Por eso digo: pasad dentro; mirad de cerca: ¿hay algún yo dentro? No os pido que creáis que vosotros no sois el yo. Si lo creéis, se convertirá en una creencia falsa. Yo soy atman, yo soy Brahmán; el ego es falso”, entonces caeréis en la confusión. Si esto se convierte en una mera cosa repetitiva, entonces no estaréis haciendo más que repetir una falsedad. No os pido que practiquéis una repetición de este tipo. Lo que os digo es que paséis dentro, que miréis, que reconozcáis quiénes sois. El que mira dentro y se reconoce a sí mismo descubre: “Yo no estoy” En tal caso, ¿quién está dentro? Si yo no estoy, entonces debe estar allí algún otro. El hecho de que “yo no estoy” no significa que allí no esté nadie, porque tiene que haber alguien allí, aunque solo sea para que reconozca la ilusión.
Si yo no estoy, ¿quién está allí? La experiencia de lo que queda después de la desaparición del yo es la experiencia de Dios. La experiencia se vuelve expansiva inmediatamente: al dejar caer al yo, también cae el “tú”, también cae el “él”, y sólo queda un océano de conocimiento. En este estado veréis que sólo Dios es. Por tanto, puede parecer erróneo afirmar que Dios es, porque resulta redundante.
Es redundante decir: “Dios es”, porque Dios es el nombre que damos a “lo que es”. La cualidad de ser es Dios; por eso, la afirmación “Dios es” es una tautología, no es correcta. ¿Qué significa que “Dios es”? Decimos que algo “es” cuando también puede convertirse en “no es”. Decimos: “La mesa es”, porque es muy posible que la mesa no exista mañana o que la mesa no existiera ayer. Algo que antes no ha existido puede dejar de existir de nuevo. Luego, ¿qué sentido tiene decir “eso es”? Dios no es algo que no haya existido antes, ni es posible que deje de existir. Por eso, no tiene sentido decir que “Dios es”. Es. En realidad, también llamamos a Dios “lo que es”. “Dios” Significa: “existencia”.
En mi opinión, si imponemos a nuestro Dios sobre “lo que es” nos estamos precipitando en la falsedad y en el engaño. Y recordad que los dioses que hemos creado están hechos de diferentes maneras; cada uno tiene su propia marca de fábrica. El hinduista ha hecho a su propio Dios; el musulmán tiene al suyo. El cristiano, el jainista, el budista: cada uno tiene a su propio Dios. Todos han acuñado sus propios términos respectivos; todos se han creado a sus respectivos dioses. ¡Florece toda una gran industria de fabricación de dioses! En sus casas respectivas, las gentes fabrican a su Dios; producen a su propio Dios. Y todos estos fabricantes de dioses compiten entre sí en el mercado, del mismo modo que los artesanos que elaboran objetos en sus casas. El Dios de cada uno es diferente del de todos los demás.

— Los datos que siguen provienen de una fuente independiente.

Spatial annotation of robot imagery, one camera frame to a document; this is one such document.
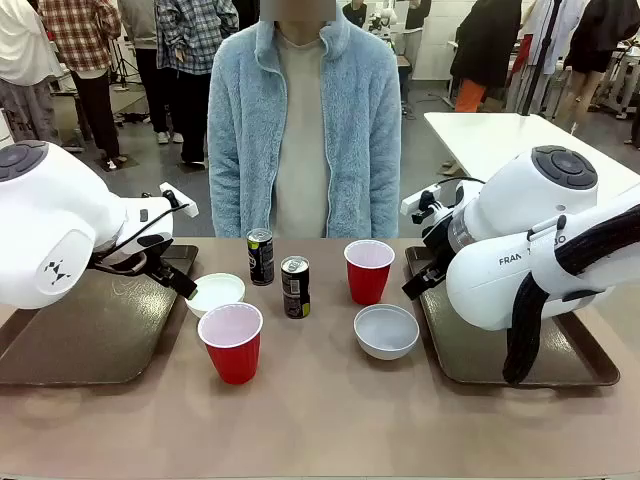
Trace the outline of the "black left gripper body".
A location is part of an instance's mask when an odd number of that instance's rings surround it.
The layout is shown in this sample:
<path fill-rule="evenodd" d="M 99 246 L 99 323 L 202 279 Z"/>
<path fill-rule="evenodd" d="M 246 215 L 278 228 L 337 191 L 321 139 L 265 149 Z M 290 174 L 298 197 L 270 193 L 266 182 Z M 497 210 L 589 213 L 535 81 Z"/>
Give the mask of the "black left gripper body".
<path fill-rule="evenodd" d="M 133 255 L 132 275 L 146 275 L 154 281 L 170 281 L 173 278 L 173 266 L 163 258 L 169 247 L 170 243 L 160 243 Z"/>

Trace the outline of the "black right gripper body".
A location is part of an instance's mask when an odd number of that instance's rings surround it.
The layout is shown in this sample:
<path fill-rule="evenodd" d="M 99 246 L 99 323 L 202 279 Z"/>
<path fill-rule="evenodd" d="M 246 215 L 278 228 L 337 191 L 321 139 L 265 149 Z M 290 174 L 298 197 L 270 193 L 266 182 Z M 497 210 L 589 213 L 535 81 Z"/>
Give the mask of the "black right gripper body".
<path fill-rule="evenodd" d="M 452 214 L 448 213 L 423 230 L 423 243 L 432 254 L 432 264 L 438 270 L 446 270 L 456 254 L 448 234 L 451 221 Z"/>

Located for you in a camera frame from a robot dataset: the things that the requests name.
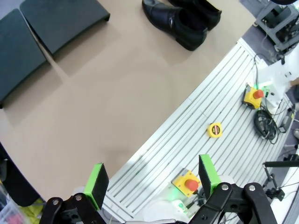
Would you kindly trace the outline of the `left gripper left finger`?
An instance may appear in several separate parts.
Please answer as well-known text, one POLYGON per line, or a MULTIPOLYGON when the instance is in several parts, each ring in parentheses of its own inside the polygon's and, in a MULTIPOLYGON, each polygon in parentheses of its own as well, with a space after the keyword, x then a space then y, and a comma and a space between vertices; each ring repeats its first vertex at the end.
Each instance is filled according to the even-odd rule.
POLYGON ((63 200, 50 198, 43 210, 41 224, 104 224, 99 214, 109 184, 103 163, 94 165, 83 192, 63 200))

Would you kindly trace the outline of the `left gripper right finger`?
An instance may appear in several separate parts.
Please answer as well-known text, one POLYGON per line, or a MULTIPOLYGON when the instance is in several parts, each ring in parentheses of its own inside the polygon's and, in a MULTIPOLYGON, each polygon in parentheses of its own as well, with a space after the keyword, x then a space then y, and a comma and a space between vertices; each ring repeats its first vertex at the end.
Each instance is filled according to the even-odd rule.
POLYGON ((189 223, 220 223, 225 213, 235 213, 244 224, 276 224, 276 218, 262 186, 257 182, 243 188, 222 182, 208 154, 199 155, 199 177, 206 203, 189 223))

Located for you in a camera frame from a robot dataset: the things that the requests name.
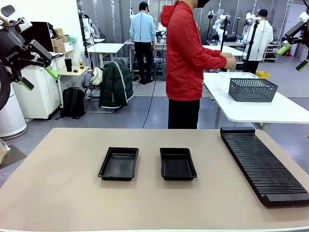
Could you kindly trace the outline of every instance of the black pants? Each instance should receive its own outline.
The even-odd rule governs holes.
[[[244,72],[253,73],[255,75],[258,66],[259,66],[259,61],[249,60]]]
[[[169,129],[197,129],[199,100],[169,99]]]
[[[134,42],[137,63],[139,64],[140,78],[142,81],[151,80],[151,67],[153,65],[153,50],[151,43]],[[146,78],[144,69],[144,55],[146,57]]]

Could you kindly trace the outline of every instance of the plastic basket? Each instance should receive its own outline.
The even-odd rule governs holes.
[[[231,78],[228,94],[237,102],[272,102],[277,89],[266,79]]]
[[[262,79],[268,79],[270,77],[270,73],[266,72],[266,71],[257,71],[256,72],[256,75],[259,77],[259,78],[262,78]]]

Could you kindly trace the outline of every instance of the tabletop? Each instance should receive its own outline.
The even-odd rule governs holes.
[[[220,50],[221,49],[221,45],[203,45],[203,47],[209,48],[211,50]],[[222,52],[232,53],[236,57],[247,55],[247,53],[244,53],[242,51],[239,51],[237,49],[234,49],[232,47],[225,46],[225,45],[223,45]]]
[[[309,190],[309,176],[263,131],[256,135]],[[108,147],[137,147],[132,181],[97,177]],[[161,147],[186,147],[193,181],[164,181]],[[309,208],[267,209],[219,130],[56,128],[0,188],[0,228],[27,231],[273,229],[309,225]]]
[[[245,47],[246,45],[245,44],[242,44],[242,43],[237,43],[237,42],[224,42],[223,43],[223,46],[230,46],[230,47]]]
[[[237,102],[228,95],[230,78],[253,76],[256,77],[245,72],[204,73],[204,84],[230,121],[309,123],[309,112],[278,92],[272,102]]]
[[[117,53],[122,47],[123,43],[97,43],[87,49],[89,53]]]
[[[88,66],[84,66],[83,69],[81,69],[79,66],[72,66],[72,72],[68,72],[67,68],[63,68],[61,70],[58,71],[59,75],[62,76],[80,76],[82,75],[84,72],[86,72],[89,69]]]
[[[95,43],[100,43],[100,42],[105,41],[105,39],[93,39],[93,41],[94,41]]]

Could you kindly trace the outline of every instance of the yellow box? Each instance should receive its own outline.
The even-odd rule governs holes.
[[[262,78],[262,79],[268,79],[270,77],[270,73],[266,72],[266,71],[257,71],[256,72],[256,75],[259,77],[259,78]]]

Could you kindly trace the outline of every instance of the dark green coat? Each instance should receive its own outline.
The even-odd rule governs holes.
[[[104,65],[99,107],[127,106],[132,96],[132,75],[125,62],[120,59]]]

En realidad, mientras suceda que “yo soy”, todo lo que yo cree será diferente de lo vuestro. Mientras suceda que “yo soy”, mi religión, mi Dios, será diferente del de los demás, porque habrá sido creado por el yo, por el ego. Como nos consideramos a nosotros mismos entidades independientes, todo lo que creemos tendrá un carácter independiente. Si hubiera libertad para crear religiones, habría en el mundo tantas religiones como personas: ni una menos. Si en el mundo hay tan pocas religiones es porque falta una libertad adecuada para ello.